"Agamamu apa?"
Lelaki itu tak bisa menjawab pertanyaan perempuan yang beberapa hari ini didekatinya. Ia berpikir sejenak. Kemudian teringat kutipan dari seorang sufi. "karena begitu kusebut sebuah nama, kau akan memberi arti lain dari apa yang hidup di hatiku," katanya tersenyum.
Kini keadaan berbalik. Perempuan itu yang diam dan rasa kecewa tumbuh di hatinya. Ingin dia beranjak dari tempat duduknya. Tetapi janji kepada diri sendiri yang ia buat malam tadi, menahannya. Sekali lagi ia mendesak. Tetapi lelaki itu hanya tersenyum.
"Bagaimana kita bisa berteman bila aku tidak tahu apa agamamu?"
"Ya, setiap bertemu jangan bicara tentang agama?"
"Itu tak akan bisa!"
"Bisa. Kita bertemu karena punya kesenangan yang sama. Kita bicara puisi aja setiap bertemu," kata lelaki itu dengan santai.
Perempuan itu berpikir sejenak. Benar juga, batinnya. Tetapi ia mendapat kata-kata lagi untuk memenuhi keinginannya.
"Aku tak bisa berteman dengan seorang yang tak jelas identitasnya. Bisakah aku menjelaskan kepada orangtuaku bahwa aku berteman dengan seorang lelaki yang menyukai puisi, tok, begitu saja?"
"Bisa," kata laki-laki itu datar. Ia berdiri, "Apalah artinya sebuah nama? Bukankah kau beri nama lain kepada mawar, ia akan tetap wangi?"
Perempuan itu luluh. Tetapi ia berusaha tampak tegar dengan pendiriannya. Ia berdiri, kemudian melangkah menjauh dari si Lelaki. Ia memasang ekspresi kecewa saat berpaling, tetapi setelah memunggungi Lelaki itu, ia tersenyum. Sesungguhnya memang, ia tak peduli pada agama si Lelaki.

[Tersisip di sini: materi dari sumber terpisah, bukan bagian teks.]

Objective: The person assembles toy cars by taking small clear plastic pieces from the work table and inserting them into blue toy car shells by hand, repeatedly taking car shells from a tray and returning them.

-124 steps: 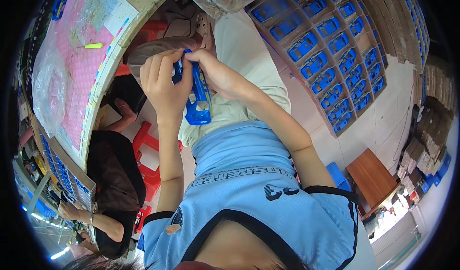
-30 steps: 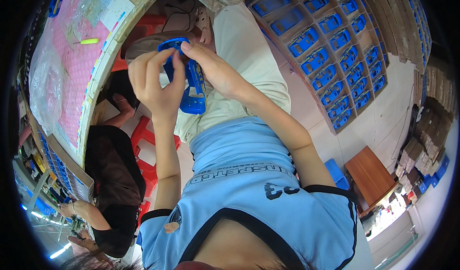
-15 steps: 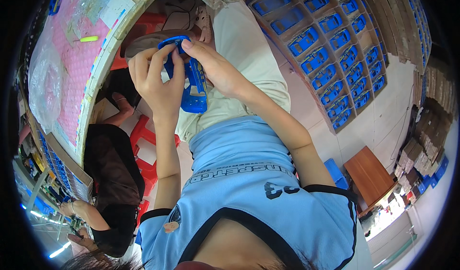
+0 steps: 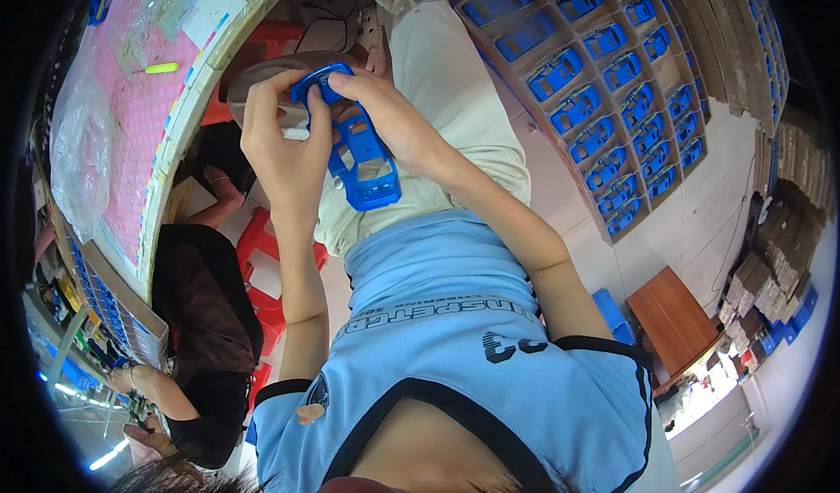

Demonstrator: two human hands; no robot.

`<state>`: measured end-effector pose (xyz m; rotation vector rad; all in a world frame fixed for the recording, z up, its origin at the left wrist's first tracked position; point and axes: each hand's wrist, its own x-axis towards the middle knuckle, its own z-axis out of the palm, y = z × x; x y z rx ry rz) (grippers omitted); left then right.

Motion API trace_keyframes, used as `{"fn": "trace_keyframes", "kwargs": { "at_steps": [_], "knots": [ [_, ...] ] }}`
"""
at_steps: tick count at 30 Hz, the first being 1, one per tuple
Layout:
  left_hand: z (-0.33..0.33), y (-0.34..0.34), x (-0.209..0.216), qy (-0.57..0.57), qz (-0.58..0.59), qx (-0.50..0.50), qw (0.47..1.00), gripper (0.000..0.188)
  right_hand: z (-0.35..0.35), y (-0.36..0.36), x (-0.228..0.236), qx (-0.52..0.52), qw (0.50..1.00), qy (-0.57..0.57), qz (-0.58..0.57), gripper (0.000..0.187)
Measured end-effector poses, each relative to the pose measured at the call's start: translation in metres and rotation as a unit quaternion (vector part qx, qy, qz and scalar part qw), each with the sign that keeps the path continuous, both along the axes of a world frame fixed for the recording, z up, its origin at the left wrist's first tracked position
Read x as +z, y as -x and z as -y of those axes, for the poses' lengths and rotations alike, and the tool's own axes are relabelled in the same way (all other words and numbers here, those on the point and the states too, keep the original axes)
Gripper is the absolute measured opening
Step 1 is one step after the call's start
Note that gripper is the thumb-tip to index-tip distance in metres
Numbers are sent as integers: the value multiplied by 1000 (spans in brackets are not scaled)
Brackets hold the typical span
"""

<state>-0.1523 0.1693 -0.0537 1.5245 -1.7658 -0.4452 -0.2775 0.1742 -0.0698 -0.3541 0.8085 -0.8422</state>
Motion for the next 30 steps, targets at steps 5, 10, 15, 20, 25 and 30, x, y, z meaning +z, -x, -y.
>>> {"fn": "trace_keyframes", "kwargs": {
  "at_steps": [5,10,15,20,25,30],
  "knots": [
    [0,3,-1,-14,2,-8,1000,17,2,2,-6,2,998,-9,-63,37],
    [-1,5,0,-17,12,-5,1000,16,4,1,-10,-10,994,-1,-105,39],
    [-1,6,-2,-19,10,-2,1000,16,5,2,-6,-20,989,-5,-144,40],
    [-2,8,-3,-25,12,2,1000,17,8,3,-11,-9,988,5,-153,40],
    [-1,9,-4,-37,0,9,999,17,9,4,-14,4,991,6,-133,40],
    [0,9,-4,-70,-15,14,997,16,9,4,-17,13,993,19,-112,39]
  ]
}}
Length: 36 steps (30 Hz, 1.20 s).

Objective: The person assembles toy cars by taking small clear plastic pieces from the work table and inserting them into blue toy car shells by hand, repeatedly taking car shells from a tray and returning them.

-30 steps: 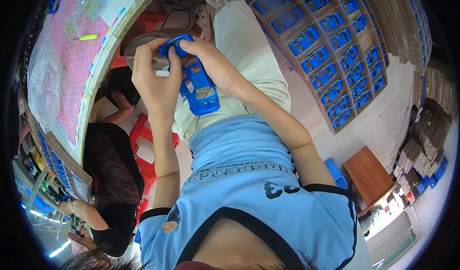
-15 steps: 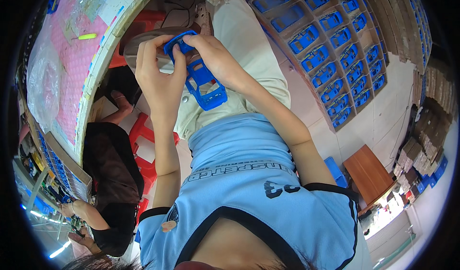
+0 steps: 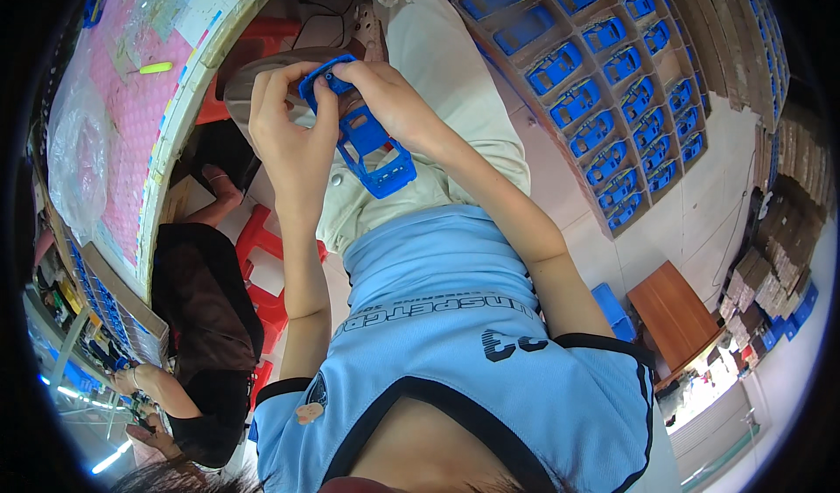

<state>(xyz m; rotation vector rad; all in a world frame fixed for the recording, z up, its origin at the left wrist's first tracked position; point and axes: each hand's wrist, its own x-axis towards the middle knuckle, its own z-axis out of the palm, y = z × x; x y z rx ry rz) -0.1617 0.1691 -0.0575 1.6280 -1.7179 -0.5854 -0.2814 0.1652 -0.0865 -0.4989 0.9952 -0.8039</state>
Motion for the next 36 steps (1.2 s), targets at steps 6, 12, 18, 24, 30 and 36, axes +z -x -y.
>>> {"fn": "trace_keyframes", "kwargs": {
  "at_steps": [6,12,18,24,30,36],
  "knots": [
    [2,-3,-1,-1,0,-24,1000,15,-2,-2,-3,0,1000,-2,-14,38],
    [7,-8,3,58,106,-68,990,16,-1,-2,-4,12,1000,-1,10,36],
    [15,-14,2,97,261,-159,947,13,0,-3,4,51,997,37,-49,35],
    [17,-16,-6,86,244,-156,953,15,-2,-5,-10,29,997,27,-60,37],
    [13,-16,-15,95,175,-132,971,17,-1,-2,-9,51,997,5,-49,39],
    [9,-16,-16,119,171,-95,973,16,-3,-4,-11,43,997,27,-51,41]
  ]
}}
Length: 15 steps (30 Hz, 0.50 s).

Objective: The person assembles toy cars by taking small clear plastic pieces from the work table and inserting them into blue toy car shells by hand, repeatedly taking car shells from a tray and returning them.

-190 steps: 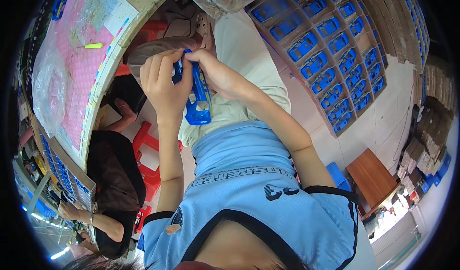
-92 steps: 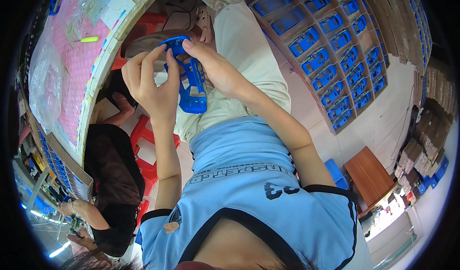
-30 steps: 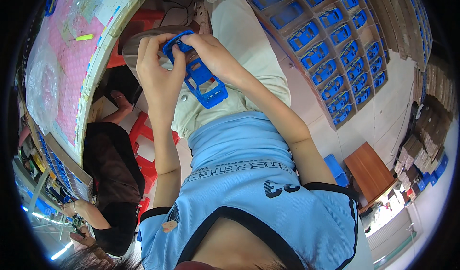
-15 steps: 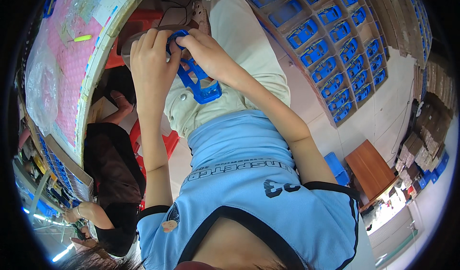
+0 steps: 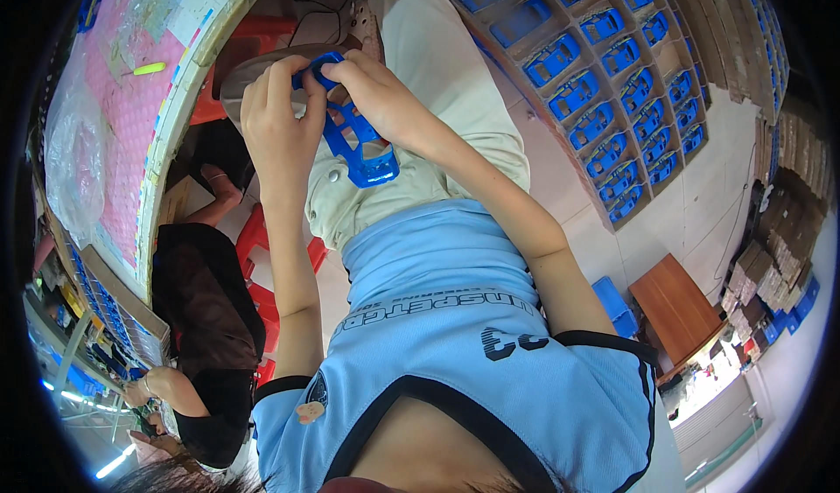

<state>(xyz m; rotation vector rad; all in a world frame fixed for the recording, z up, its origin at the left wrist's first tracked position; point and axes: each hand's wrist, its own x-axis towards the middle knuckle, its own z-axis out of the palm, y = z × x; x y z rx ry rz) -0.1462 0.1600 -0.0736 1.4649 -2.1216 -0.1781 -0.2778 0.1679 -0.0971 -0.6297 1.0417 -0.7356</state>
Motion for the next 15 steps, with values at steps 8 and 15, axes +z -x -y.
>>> {"fn": "trace_keyframes", "kwargs": {
  "at_steps": [8,15],
  "knots": [
    [5,-1,-3,63,-19,-9,998,16,1,-1,-3,-16,1000,14,11,40],
    [3,0,2,-12,-42,-21,999,18,-1,-2,-1,-32,999,-9,11,40]
  ]
}}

Di dalam hatinya, seandainya kelak mereka menikah, pasti si Lelaki akan mengikuti agamanya. Sebab, si Lelaki tak tampak sebagai seorang religius. Itu berarti, ia dapat dibawa kemana saja.
Ia hanya butuh waktu, gumam si Perempuan di dalam hati. Ia juga menunggu Lelaki itu mengejarnya. Tetapi sampai ia keluar kompleks perpustakaan, si Lelaki tetap tak mengejar. Ia penasaran. Berhenti. Kemudian memalingkan wajah. Tak ada yang mengikutinya. Ia berputar 180 derajat, lalu melangkah sedikit ke samping untuk menatap ke arah tempat mereka berbincang tadi. Tak ada lagi sosok itu.
Sial! Teriaknya dalam hati.
Namun tiba-tiba seorang pengamen remaja mendekatinya. "Ini ada titipan, Kak," katanya ramah.
Selembar daun.
Daun yang mulai menguning, mungkin karena sudah jatuh berhari-hari. Di permukaannya tertulis : Yang fana adalah agama, cinta abadi.